(Problem details) Omit every picture, then return each line of the data below exactly.

(Collected data)
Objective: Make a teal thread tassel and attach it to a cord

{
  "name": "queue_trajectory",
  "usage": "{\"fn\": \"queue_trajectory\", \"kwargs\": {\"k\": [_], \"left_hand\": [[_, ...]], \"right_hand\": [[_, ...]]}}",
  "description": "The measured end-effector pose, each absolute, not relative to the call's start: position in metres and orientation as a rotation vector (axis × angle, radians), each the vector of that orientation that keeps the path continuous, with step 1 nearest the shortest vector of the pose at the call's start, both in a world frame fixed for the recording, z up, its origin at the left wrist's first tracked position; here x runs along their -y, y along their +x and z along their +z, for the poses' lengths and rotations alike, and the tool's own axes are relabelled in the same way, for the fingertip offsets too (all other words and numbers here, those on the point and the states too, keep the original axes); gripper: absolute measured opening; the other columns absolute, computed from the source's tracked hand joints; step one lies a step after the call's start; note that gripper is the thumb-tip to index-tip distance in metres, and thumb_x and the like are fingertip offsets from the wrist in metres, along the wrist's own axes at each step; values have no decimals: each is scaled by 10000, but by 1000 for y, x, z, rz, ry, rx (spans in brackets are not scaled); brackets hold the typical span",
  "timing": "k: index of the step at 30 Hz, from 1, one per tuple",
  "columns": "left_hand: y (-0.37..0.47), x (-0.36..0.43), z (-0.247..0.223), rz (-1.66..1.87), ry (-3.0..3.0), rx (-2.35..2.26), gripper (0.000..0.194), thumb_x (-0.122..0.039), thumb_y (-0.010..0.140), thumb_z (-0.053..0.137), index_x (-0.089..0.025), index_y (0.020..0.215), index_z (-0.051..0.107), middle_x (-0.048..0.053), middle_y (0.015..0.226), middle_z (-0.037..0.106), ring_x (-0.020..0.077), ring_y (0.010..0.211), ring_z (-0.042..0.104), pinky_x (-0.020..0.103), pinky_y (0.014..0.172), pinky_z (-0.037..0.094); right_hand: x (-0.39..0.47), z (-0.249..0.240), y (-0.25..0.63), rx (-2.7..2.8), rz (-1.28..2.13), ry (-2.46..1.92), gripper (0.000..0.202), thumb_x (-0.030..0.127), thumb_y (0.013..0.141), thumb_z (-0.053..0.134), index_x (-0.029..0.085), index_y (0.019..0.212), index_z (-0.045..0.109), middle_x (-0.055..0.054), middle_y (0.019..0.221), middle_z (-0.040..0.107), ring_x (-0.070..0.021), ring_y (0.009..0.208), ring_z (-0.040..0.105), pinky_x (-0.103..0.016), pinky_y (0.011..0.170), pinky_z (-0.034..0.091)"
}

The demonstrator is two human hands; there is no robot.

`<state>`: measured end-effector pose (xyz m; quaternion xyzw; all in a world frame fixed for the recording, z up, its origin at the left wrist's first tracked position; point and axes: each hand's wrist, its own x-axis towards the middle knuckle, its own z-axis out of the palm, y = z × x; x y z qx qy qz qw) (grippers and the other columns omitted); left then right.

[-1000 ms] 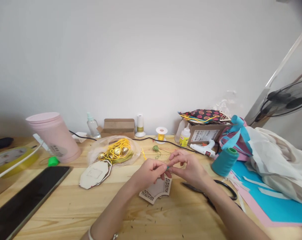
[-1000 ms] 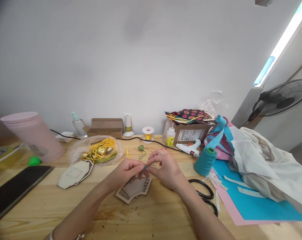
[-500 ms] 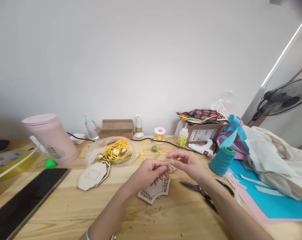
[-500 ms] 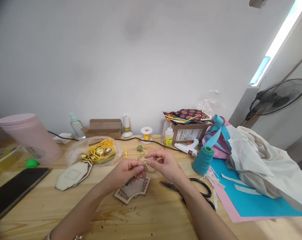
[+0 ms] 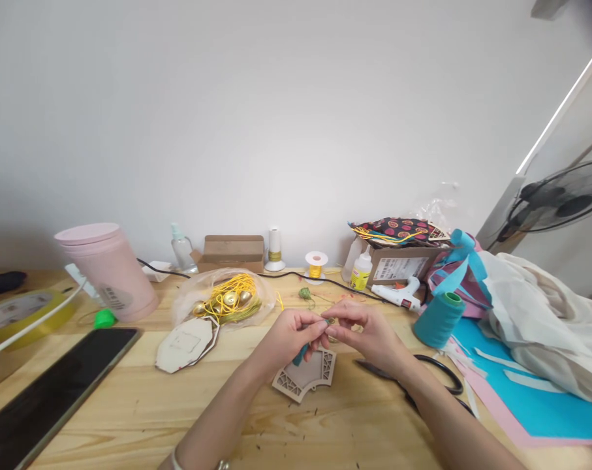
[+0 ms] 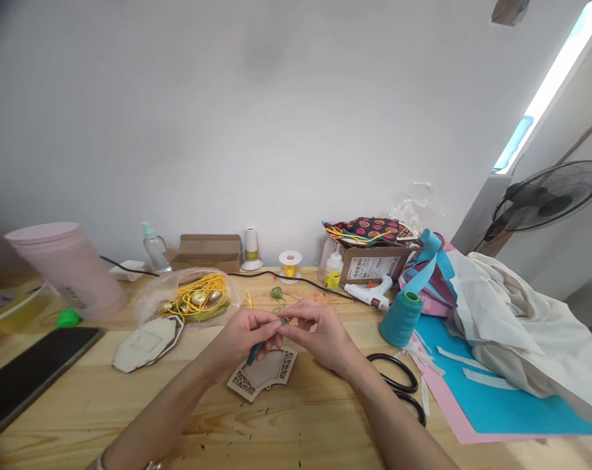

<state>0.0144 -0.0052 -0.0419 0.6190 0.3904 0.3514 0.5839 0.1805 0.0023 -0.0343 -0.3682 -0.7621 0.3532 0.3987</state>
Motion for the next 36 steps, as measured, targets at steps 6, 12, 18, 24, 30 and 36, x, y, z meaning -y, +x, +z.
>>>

(Answer to the exercise)
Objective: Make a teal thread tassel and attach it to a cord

{
  "name": "queue_trajectory",
  "usage": "{\"fn\": \"queue_trajectory\", \"kwargs\": {\"k\": [_], \"left_hand\": [[_, ...]], \"right_hand\": [[_, ...]]}}",
  "description": "The measured end-effector pose, each absolute, not relative to the call's start: position in metres and orientation as a rotation vector (axis × angle, radians), each the vector of that orientation that keeps the path continuous, with step 1 nearest the shortest vector of the pose at the call's start, both in a world frame fixed for the recording, z up, its origin at the left wrist's first tracked position; here x runs along their -y, y along their +x and z along their +z, for the poses' lengths and rotations alike, and the tool's own axes are relabelled in the same way, for the fingertip offsets too (all other words and numbers here, those on the point and the states too, keep the original axes); gripper: absolute measured opening; the other columns absolute, computed from the source's tracked hand joints; step one lies a step after the call's start; note that gripper is the thumb-tip to index-tip distance in metres, and thumb_x and the like are fingertip offsets from the wrist in metres, along the wrist's own axes at each step; values have no decimals: each is scaled by 10000, but by 1000 for y, x, z, rz, ry, rx (spans in brackets are not scaled); brackets hold the typical span",
  "timing": "k: index of the step at 30 Hz, from 1, one per tuple",
  "columns": "left_hand: y (-0.37..0.47), x (-0.36..0.43), z (-0.247..0.223), rz (-1.66..1.87), ry (-3.0..3.0), rx (-2.35..2.26), gripper (0.000..0.194), thumb_x (-0.122..0.039), thumb_y (-0.010..0.140), thumb_z (-0.053..0.137), index_x (-0.089..0.025), index_y (0.020..0.215), index_z (-0.051..0.107), middle_x (-0.048..0.053), middle_y (0.015..0.226), middle_z (-0.037..0.106), ring_x (-0.020..0.077), ring_y (0.010..0.211), ring_z (-0.042..0.104), pinky_x (-0.020..0.103), pinky_y (0.014..0.172), pinky_z (-0.037..0.094); right_hand: x (-0.39..0.47), z (-0.249..0.240), y (-0.25..0.63), rx (-2.7..2.8), rz (-1.28..2.13), ry (-2.46..1.92), gripper (0.000..0.202), thumb_x (-0.030..0.127), thumb_y (0.013..0.141), thumb_z (-0.053..0.134), index_x (-0.029..0.085), index_y (0.019..0.212), index_z (-0.045..0.109), middle_x (-0.055..0.054), middle_y (0.019..0.221), middle_z (-0.040..0.107), ring_x (-0.070..0.021), ring_y (0.009..0.208), ring_z (-0.040..0.105), pinky_x (-0.103..0.016), pinky_y (0.011..0.170), pinky_z (-0.034..0.091)"
}

The demonstrator is two human hands; there is no robot.

`<state>`: measured end-effector pose (xyz m; quaternion xyzw; all in a world frame fixed for the recording, z up, its origin at the left wrist's first tracked position; point and axes: each hand's wrist, its own x-axis towards the middle knuckle, its own z-axis out of the palm, y = z × x; x y z qx qy qz qw) (grippers and the other columns omitted); left then right.

[-1000 ms] 
[-1000 ms] 
[-500 ms] 
[-500 ms] 
[+0 ms] 
[+0 ms] 

<state>0.0144 -0.0052 -0.0419 0.6190 0.3904 0.3514 0.5839 0.1805 0.0023 -0.0343 -0.3682 -0.7621 0.3532 0.3987</state>
Motion for the next 36 steps, as measured, targets at steps 6, 12, 18, 24, 30 and 36, x, y, z meaning -y, +x, +z.
>>>

This exercise has been answered in full.